**Information shown**

************

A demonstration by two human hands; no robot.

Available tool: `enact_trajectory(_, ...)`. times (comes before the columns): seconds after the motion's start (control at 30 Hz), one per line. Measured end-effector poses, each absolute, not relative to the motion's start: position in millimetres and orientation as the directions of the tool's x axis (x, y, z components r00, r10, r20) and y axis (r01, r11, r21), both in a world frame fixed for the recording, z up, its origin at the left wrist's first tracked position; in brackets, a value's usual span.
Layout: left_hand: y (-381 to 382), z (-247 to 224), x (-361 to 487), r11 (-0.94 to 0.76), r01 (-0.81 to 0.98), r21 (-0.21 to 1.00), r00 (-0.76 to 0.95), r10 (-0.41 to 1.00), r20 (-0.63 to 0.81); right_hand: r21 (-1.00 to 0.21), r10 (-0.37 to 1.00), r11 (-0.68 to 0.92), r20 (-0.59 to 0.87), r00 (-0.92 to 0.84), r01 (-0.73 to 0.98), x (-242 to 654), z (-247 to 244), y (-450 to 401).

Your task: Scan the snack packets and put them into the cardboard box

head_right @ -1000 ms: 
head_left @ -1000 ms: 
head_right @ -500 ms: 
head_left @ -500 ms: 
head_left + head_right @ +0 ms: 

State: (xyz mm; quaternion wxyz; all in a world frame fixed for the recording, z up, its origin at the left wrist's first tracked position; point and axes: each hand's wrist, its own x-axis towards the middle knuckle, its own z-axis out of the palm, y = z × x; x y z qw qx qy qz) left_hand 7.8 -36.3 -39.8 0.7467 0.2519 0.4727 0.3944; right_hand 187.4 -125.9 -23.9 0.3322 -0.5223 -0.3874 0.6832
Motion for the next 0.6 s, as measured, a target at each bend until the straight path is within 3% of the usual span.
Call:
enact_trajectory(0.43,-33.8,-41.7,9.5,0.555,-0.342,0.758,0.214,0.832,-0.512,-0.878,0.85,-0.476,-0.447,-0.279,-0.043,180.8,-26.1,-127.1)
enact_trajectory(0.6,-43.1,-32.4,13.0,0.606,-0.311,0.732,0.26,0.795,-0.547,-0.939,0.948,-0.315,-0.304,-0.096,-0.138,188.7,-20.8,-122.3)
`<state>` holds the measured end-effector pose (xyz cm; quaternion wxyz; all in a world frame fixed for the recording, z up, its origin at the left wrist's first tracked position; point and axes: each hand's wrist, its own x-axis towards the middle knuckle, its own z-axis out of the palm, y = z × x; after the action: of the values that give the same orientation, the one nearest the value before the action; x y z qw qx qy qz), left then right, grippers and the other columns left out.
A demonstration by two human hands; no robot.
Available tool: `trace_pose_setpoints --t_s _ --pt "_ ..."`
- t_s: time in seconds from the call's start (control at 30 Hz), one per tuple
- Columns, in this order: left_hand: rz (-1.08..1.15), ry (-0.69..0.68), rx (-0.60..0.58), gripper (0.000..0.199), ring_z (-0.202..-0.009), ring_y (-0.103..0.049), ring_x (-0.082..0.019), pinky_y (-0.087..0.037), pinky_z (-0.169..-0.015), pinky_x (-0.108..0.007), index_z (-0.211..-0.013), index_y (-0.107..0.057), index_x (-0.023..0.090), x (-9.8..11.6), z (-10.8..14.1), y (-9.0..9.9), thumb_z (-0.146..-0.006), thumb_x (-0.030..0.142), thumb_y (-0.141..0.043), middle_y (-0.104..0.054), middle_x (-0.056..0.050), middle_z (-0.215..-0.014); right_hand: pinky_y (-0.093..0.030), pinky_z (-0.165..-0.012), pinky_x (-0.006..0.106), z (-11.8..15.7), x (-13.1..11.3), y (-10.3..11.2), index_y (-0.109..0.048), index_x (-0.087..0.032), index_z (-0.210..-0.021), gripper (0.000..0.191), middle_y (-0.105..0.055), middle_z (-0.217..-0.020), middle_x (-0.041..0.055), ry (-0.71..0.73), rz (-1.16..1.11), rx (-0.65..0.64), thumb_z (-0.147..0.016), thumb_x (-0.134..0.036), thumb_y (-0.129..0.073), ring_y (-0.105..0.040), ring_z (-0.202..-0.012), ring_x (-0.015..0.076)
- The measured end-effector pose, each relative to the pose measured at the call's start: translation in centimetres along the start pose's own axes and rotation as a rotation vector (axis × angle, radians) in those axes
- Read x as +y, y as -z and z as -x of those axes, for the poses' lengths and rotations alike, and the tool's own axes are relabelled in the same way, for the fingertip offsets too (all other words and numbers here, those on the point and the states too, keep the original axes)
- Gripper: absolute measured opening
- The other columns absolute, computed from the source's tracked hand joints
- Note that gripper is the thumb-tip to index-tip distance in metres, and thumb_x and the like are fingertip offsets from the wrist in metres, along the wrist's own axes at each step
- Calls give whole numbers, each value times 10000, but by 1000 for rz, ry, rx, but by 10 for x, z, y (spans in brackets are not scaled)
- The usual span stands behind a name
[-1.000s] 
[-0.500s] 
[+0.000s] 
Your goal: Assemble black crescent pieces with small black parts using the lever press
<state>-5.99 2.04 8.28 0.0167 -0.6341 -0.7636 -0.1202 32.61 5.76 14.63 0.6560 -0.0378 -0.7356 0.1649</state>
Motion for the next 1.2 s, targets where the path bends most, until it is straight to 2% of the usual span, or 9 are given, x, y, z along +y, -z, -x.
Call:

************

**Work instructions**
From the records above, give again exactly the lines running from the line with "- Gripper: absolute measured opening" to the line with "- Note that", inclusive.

**Result below**
- Gripper: absolute measured opening
- The other columns absolute, computed from the source's tracked hand joints
- Note that gripper is the thumb-tip to index-tip distance in metres, and thumb_x and the like are fingertip offsets from the wrist in metres, along the wrist's own axes at each step

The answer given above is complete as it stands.